COLUMN: Do you want more than a one-night stand?
February 14, 2005
I’m so ashamed to admit this — I’ve been in a relationship for five years.
You gasp! You stare in shock! How dare he be in a relationship for that long, especially at his age!
All right, maybe I’m exaggerating the common reaction when I tell people I’ve had a girlfriend for this long. But the stigma on such relationships is there — people look at me dumbfounded and confused, exasperated at the thought I’ve been able to stay with one person for so long.
In fact, this relationship has been the best thing to ever happen to me — it’s created a constant level of intimacy and happiness that has been unreliable in nearly every other aspect of my life. She knows my feelings for her, and I know her feelings toward me.
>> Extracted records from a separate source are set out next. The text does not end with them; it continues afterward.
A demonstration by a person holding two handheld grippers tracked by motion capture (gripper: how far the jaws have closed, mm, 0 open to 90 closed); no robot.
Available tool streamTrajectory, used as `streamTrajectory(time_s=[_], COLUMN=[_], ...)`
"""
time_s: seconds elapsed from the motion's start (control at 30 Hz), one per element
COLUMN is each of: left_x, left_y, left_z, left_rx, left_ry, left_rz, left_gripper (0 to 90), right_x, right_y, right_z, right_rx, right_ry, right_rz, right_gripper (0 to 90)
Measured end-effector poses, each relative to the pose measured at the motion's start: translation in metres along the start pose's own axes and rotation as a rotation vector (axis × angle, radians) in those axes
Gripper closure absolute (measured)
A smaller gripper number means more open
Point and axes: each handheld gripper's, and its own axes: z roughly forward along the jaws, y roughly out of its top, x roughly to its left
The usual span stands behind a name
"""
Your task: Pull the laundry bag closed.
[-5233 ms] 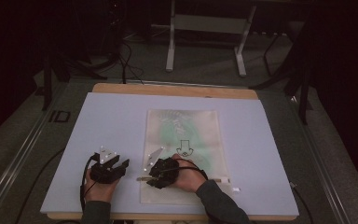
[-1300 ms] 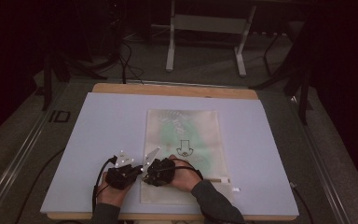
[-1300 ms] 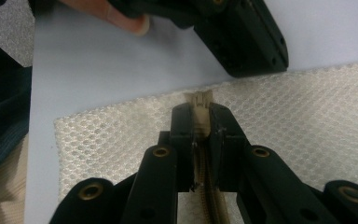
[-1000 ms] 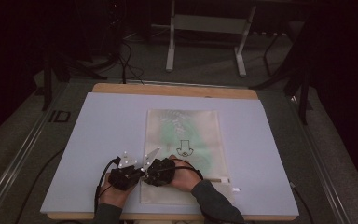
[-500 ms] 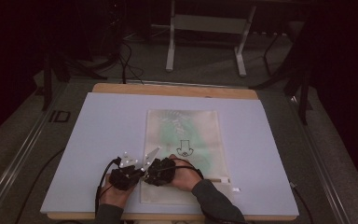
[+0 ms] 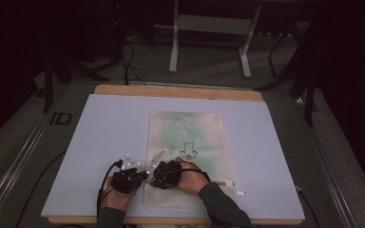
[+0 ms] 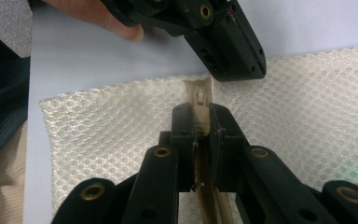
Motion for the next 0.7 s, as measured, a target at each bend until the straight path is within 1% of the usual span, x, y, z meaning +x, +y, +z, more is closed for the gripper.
streamTrajectory(time_s=[0.2,0.43,0.5,0.53,0.7], left_x=[0.0006,0.0003,0.0005,0.0006,0.0009], left_y=[0.0001,-0.0001,-0.0003,-0.0003,-0.0004], left_z=[0.0000,0.0000,-0.0001,-0.0001,-0.0002], left_rx=[0.001,-0.001,-0.001,-0.002,-0.001], left_ry=[-0.004,-0.001,-0.002,-0.003,-0.006], left_rz=[-0.004,-0.003,-0.008,-0.010,-0.012], left_gripper=[89.7,89.6,89.6,89.6,89.6], right_x=[0.0016,0.0046,0.0065,0.0076,0.0086], right_y=[-0.0012,-0.0053,-0.0046,-0.0044,-0.0059], right_z=[-0.0020,-0.0057,-0.0060,-0.0065,-0.0087], right_rx=[0.013,0.030,0.041,0.049,0.063], right_ry=[-0.018,-0.036,-0.047,-0.052,-0.058], right_rz=[-0.018,-0.028,-0.043,-0.042,-0.051], right_gripper=[82.2,82.2,82.2,82.2,82.2])
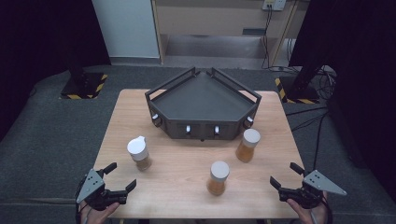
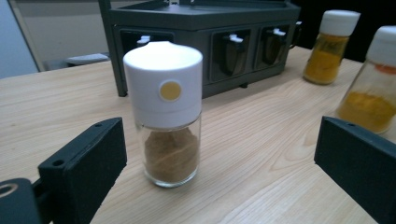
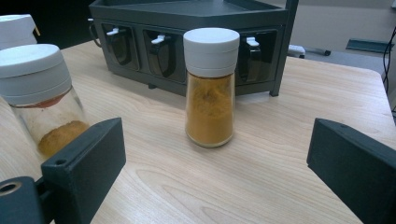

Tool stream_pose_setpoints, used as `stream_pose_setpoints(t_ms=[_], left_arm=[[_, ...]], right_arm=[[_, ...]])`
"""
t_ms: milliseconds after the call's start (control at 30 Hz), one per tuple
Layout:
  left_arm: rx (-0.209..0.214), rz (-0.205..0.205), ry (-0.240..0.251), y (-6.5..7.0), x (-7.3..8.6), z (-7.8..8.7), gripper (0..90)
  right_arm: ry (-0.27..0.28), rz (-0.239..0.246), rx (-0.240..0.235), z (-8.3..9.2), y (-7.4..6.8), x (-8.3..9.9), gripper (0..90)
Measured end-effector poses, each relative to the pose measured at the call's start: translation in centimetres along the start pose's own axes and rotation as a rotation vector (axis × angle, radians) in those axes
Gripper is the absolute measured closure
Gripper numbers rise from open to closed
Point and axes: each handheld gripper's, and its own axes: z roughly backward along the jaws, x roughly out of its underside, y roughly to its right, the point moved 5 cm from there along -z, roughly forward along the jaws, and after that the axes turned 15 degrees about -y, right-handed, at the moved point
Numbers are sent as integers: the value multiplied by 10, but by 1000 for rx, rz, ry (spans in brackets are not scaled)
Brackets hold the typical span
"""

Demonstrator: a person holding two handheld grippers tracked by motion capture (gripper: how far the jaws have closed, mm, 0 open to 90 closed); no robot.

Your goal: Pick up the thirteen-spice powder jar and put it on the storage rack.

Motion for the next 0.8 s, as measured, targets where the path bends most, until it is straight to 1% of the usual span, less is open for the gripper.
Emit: stream_pose_setpoints(t_ms=[300, 433, 567, 800], left_arm=[[0, -7, -23, -6, -19, 6, 13], [2, -20, -32, -11, -28, 5, 15], [6, -1, -41, -19, -34, 2, 14], [7, 2, -65, -27, -44, -8, 13]], right_arm=[[-2, 3, 4, -1, -1, 0, 44], [-3, 6, 4, -1, -1, 0, 47], [-5, 8, 4, 0, -1, -1, 47], [-7, 7, 5, 0, -1, -1, 49]])
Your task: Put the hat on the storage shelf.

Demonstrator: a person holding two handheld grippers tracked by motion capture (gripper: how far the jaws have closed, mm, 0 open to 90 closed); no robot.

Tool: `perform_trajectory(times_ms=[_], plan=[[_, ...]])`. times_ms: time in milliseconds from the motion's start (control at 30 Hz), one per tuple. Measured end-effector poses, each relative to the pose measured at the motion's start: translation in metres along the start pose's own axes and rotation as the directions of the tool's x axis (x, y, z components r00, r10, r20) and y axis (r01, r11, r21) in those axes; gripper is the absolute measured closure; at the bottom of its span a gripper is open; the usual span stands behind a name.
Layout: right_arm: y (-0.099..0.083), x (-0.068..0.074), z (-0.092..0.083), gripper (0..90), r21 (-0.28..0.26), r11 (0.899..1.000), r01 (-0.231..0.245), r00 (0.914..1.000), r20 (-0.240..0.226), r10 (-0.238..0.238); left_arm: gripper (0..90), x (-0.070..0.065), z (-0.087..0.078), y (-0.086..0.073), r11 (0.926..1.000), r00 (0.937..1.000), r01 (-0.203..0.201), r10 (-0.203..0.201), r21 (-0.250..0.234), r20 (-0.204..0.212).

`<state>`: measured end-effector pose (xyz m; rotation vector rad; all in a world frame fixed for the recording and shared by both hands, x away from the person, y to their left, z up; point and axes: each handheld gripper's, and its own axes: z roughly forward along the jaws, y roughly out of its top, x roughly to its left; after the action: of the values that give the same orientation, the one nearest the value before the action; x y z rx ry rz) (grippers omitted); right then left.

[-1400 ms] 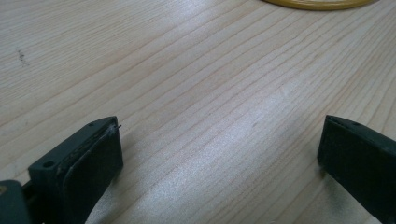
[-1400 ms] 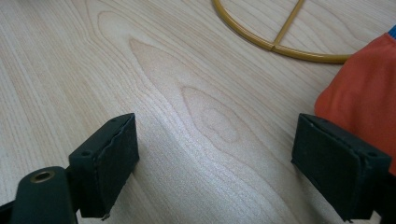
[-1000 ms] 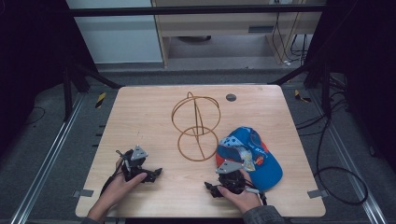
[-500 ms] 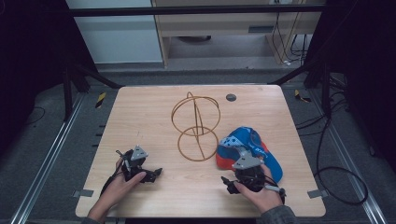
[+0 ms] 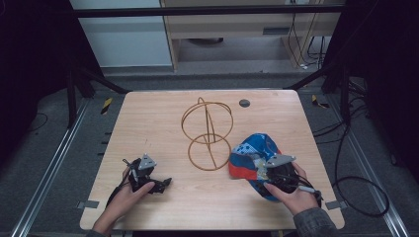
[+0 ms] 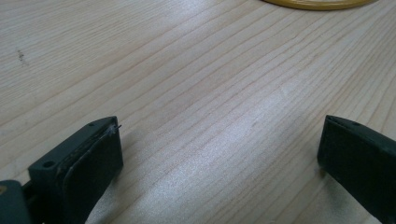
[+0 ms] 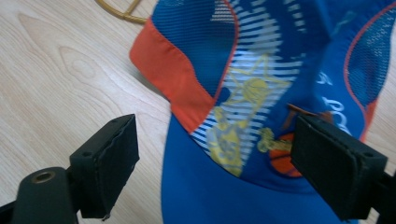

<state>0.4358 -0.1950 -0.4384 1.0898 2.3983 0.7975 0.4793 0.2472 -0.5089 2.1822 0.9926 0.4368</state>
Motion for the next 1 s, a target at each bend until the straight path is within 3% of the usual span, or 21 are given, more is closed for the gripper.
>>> perform_trajectory(times_ms=[200, 567, 767, 833, 900, 1000], plan=[[0.007, -0.022, -0.006, 15.0, 0.057, 0.998, -0.037, 0.9992, 0.013, 0.037, 0.0, 0.000, 0.000, 0.000, 1.0000, 1.0000, -0.001, 0.001, 0.000, 0.001], [0.021, -0.045, -0.008, 27.1, 0.088, 0.992, -0.093, 0.9956, 0.001, 0.094, 0.0, 0.000, 0.000, 0.000, 1.0000, 1.0000, -0.001, 0.001, 0.000, 0.000], [0.034, -0.052, 0.000, 33.0, 0.100, 0.988, -0.116, 0.9928, -0.021, 0.118, 0.0, 0.000, 0.000, 0.000, 1.0000, 1.0000, -0.002, 0.002, 0.000, 0.001], [0.038, -0.053, 0.004, 37.1, 0.103, 0.982, -0.156, 0.9855, -0.051, 0.162, 0.0, 0.000, 0.000, 0.000, 1.0000, 1.0000, -0.001, 0.001, 0.000, 0.001], [0.042, -0.051, 0.008, 39.8, 0.109, 0.983, -0.149, 0.9852, -0.070, 0.157, 0.0, 0.000, 0.000, 0.000, 1.0000, 1.0000, -0.001, 0.001, 0.000, 0.001], [0.047, -0.050, 0.013, 45.1, 0.136, 0.982, -0.134, 0.9887, -0.049, 0.142, 0.0, 0.000, 0.000, 0.000, 1.0000, 1.0000, 0.000, 0.000, 0.000, 0.000]])
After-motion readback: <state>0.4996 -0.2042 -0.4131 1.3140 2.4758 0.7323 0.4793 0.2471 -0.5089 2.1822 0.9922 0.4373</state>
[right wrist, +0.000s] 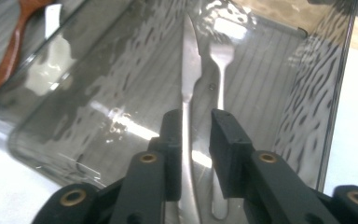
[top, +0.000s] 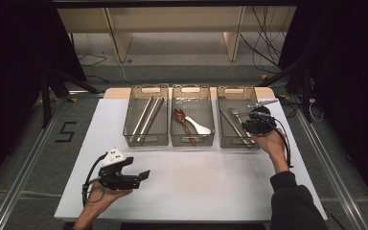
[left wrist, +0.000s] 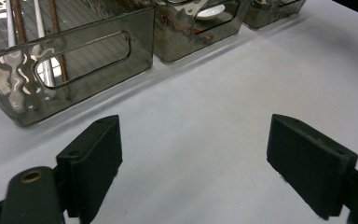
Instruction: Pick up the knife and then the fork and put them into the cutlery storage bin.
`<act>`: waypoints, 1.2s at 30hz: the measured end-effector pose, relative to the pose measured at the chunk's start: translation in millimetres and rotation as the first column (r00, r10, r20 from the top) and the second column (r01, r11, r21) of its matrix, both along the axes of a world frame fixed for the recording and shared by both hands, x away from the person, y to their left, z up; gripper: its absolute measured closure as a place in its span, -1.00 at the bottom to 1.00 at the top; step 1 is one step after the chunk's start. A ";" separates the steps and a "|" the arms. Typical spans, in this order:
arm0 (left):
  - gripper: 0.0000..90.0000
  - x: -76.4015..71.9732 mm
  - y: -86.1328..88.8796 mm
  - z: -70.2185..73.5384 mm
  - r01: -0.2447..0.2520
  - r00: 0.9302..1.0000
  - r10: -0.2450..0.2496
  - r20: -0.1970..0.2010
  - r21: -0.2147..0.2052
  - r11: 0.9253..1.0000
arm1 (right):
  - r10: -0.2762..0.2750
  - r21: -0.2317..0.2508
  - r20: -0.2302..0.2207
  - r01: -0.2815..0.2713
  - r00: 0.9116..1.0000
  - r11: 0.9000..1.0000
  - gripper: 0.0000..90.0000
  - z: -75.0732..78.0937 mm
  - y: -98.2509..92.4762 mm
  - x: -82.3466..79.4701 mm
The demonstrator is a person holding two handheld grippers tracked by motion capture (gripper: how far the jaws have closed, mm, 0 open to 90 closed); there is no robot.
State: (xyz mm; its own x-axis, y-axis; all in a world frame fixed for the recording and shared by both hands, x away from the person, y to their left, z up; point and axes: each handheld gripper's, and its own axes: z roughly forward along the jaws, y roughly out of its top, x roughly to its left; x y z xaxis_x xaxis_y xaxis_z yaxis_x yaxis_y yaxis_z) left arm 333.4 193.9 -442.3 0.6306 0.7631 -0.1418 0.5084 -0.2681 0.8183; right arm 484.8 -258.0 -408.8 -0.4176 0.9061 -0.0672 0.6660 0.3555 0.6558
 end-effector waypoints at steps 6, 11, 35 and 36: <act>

Sure, we’ve had our problems, but we’ve always gotten through them. We’ve never been immature and just dropped the other person if things weren’t going right. And with each struggle, I think we’ve grown stronger.
So I’m going to just stand up and say this — long-term relationships are a good thing.
I know that goes against everything you’ve learned in college. People will tell you now is the time to keep those options open and meet as many people as you can. You can learn so much about yourself this way.
Nonsense, I say. I’m not advising you to just pick someone randomly for the next half of a decade, but if you find someone you can truly feel for and connect with, stick with them.
But don’t think the big “M” word ever has to come into the equation. My partner and I have been together long enough that people have begun to ask about our future, always forcing me to give them a shoulder shrug. Just because a couple has been together this long should not peg them down for the rest of their lives. It’s a serious decision that should be made by couples when they think they’re ready.
And what do single people have? They have a roller coaster of emotions — staggering highs of bliss, followed by constant drops and gut-bursting turns that leave a feeling of nausea.
Bad metaphors aside, single life can have moments of fun, but most of the time you’re worrying you’ll never find someone to satisfy your needs.
Maybe it’s old fashioned or conservative to say I enjoy the consistency in my relationship. But every day, I know I can come home and see her and feel better, no matter how bad my day was.
I know there will be a lot of single people who disagree with me. These people will probably be handsome or pretty, able to pick up people of the opposite sex with ease and generally enjoy one-night stands.
I say good for you — you’ve found a consistent level of enjoyment in relationships. But one day, you might find yourself craving something more than just sex and intimacy — you might actually want a conversation.
When that happens — tomorrow or 20 years from now — you’ll come to the same realization I have. There’s nothing greater in the world than knowing there’s someone who loves you.